▶ [Provided records]:
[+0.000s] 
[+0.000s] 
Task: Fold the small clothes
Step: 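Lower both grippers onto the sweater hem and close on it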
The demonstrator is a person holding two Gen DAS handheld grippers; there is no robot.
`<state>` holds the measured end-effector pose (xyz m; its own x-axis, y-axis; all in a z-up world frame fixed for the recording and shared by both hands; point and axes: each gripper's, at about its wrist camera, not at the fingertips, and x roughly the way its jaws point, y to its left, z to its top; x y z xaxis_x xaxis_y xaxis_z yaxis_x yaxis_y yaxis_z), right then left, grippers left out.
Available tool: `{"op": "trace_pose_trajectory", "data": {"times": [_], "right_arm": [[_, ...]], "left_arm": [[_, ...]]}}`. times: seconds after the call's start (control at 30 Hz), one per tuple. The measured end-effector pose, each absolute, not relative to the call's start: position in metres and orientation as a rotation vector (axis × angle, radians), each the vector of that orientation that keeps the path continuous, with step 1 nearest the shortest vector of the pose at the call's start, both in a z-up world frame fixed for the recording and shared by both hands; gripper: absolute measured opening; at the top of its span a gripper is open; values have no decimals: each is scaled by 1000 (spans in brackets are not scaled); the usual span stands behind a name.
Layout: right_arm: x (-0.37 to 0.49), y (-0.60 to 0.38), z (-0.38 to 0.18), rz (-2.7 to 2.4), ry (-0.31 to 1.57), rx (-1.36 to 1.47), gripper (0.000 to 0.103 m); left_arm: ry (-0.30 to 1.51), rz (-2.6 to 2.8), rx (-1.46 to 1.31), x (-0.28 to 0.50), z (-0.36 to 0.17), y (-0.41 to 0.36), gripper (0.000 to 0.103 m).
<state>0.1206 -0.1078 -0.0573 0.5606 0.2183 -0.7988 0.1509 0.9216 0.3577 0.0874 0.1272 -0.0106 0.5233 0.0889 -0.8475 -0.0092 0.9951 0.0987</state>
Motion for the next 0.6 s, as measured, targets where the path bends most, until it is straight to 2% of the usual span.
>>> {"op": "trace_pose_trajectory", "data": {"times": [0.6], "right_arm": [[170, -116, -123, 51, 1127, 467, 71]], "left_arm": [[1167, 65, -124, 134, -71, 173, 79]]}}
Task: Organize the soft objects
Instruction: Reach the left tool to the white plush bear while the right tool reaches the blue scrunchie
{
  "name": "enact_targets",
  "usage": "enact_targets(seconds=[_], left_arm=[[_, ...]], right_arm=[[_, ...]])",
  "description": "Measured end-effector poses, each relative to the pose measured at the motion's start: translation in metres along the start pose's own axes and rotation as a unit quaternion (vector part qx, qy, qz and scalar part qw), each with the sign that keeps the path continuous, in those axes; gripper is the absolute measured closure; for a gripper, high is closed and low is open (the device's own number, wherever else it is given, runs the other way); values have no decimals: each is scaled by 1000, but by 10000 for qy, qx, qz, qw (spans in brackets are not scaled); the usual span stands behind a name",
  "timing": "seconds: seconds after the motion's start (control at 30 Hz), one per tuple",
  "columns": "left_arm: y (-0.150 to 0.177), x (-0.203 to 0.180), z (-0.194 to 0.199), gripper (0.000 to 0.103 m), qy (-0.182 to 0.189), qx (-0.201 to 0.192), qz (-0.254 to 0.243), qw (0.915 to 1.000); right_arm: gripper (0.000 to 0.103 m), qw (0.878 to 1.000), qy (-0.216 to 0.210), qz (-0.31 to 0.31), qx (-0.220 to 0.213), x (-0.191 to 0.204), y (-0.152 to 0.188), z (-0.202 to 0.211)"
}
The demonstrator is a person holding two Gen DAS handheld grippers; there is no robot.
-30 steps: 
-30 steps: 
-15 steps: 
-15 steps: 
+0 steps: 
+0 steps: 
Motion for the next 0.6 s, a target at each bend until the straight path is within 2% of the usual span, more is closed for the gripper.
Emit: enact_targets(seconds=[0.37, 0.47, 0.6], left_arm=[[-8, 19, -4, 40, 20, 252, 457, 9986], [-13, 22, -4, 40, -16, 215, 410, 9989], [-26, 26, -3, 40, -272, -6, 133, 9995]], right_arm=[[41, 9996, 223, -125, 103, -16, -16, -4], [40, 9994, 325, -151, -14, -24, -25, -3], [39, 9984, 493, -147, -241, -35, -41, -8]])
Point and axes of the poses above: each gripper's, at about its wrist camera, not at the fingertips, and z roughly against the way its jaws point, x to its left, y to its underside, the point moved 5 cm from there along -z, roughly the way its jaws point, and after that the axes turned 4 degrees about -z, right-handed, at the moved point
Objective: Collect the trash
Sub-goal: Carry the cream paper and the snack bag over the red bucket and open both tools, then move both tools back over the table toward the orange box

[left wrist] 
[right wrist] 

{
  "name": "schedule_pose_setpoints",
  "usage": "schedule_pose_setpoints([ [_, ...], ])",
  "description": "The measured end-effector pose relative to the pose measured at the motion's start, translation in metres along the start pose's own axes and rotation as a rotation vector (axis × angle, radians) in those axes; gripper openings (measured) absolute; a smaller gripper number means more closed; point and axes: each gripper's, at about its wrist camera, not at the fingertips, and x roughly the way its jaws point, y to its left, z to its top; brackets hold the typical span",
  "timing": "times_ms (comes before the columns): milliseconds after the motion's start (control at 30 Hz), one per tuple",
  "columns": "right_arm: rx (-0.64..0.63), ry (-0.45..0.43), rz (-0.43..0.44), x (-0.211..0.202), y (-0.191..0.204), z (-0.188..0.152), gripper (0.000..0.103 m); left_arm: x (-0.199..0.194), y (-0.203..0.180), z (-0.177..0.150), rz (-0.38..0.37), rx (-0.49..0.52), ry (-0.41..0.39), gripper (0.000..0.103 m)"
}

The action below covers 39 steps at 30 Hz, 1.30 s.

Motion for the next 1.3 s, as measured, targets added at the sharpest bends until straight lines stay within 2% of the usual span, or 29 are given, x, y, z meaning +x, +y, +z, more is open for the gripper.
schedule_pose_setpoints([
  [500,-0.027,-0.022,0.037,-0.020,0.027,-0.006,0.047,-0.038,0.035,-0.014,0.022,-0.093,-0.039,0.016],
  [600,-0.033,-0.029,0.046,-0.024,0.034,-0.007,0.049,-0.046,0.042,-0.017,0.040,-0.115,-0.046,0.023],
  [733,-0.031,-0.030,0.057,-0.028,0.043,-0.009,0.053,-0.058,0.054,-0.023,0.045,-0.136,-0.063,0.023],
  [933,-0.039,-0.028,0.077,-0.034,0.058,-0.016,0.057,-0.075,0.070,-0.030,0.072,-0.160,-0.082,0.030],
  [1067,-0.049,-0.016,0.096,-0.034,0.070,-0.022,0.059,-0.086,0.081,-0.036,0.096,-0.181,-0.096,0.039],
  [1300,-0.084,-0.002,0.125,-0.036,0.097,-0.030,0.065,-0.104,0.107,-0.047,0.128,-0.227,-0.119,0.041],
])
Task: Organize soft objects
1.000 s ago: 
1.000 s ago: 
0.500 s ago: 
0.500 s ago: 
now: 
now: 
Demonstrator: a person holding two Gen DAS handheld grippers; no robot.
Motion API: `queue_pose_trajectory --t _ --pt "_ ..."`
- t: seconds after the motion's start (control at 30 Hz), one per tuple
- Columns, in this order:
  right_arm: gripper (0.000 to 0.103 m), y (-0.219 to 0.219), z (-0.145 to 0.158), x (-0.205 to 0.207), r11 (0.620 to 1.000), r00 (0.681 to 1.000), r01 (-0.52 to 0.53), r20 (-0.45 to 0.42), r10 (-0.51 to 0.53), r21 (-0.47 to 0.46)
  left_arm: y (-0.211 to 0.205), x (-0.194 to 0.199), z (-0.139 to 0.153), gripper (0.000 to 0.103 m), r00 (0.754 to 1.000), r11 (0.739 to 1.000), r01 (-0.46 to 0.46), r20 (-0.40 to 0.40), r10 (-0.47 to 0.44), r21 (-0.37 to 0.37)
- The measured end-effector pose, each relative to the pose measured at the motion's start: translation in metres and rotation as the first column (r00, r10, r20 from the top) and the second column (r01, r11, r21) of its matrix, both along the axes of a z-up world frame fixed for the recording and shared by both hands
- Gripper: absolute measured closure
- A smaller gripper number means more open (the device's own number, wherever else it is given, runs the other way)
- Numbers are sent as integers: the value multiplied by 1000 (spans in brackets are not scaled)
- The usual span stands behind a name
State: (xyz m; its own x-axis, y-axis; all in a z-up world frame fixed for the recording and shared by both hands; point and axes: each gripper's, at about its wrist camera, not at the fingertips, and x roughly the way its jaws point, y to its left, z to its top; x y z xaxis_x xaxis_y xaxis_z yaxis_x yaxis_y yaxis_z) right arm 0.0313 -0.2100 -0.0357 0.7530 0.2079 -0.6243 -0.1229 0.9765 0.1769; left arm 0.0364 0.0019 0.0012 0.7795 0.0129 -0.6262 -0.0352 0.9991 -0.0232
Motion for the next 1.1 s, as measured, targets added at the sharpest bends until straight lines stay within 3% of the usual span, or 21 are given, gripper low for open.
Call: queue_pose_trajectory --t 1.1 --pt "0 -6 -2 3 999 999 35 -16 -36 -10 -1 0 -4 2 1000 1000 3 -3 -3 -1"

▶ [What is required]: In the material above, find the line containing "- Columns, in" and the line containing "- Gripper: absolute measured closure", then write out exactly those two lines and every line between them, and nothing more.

▶ [Output for this task]:
- Columns, in this order:
  right_arm: gripper (0.000 to 0.103 m), y (-0.219 to 0.219), z (-0.145 to 0.158), x (-0.205 to 0.207), r11 (0.620 to 1.000), r00 (0.681 to 1.000), r01 (-0.52 to 0.53), r20 (-0.45 to 0.42), r10 (-0.51 to 0.53), r21 (-0.47 to 0.46)
  left_arm: y (-0.211 to 0.205), x (-0.194 to 0.199), z (-0.139 to 0.153), gripper (0.000 to 0.103 m), r00 (0.754 to 1.000), r11 (0.739 to 1.000), r01 (-0.46 to 0.46), r20 (-0.40 to 0.40), r10 (-0.47 to 0.44), r21 (-0.37 to 0.37)
- The measured end-effector pose, each relative to the pose measured at the motion's start: translation in metres and rotation as the first column (r00, r10, r20 from the top) and the second column (r01, r11, r21) of its matrix, both along the axes of a z-up world frame fixed for the recording and shared by both hands
- Gripper: absolute measured closure

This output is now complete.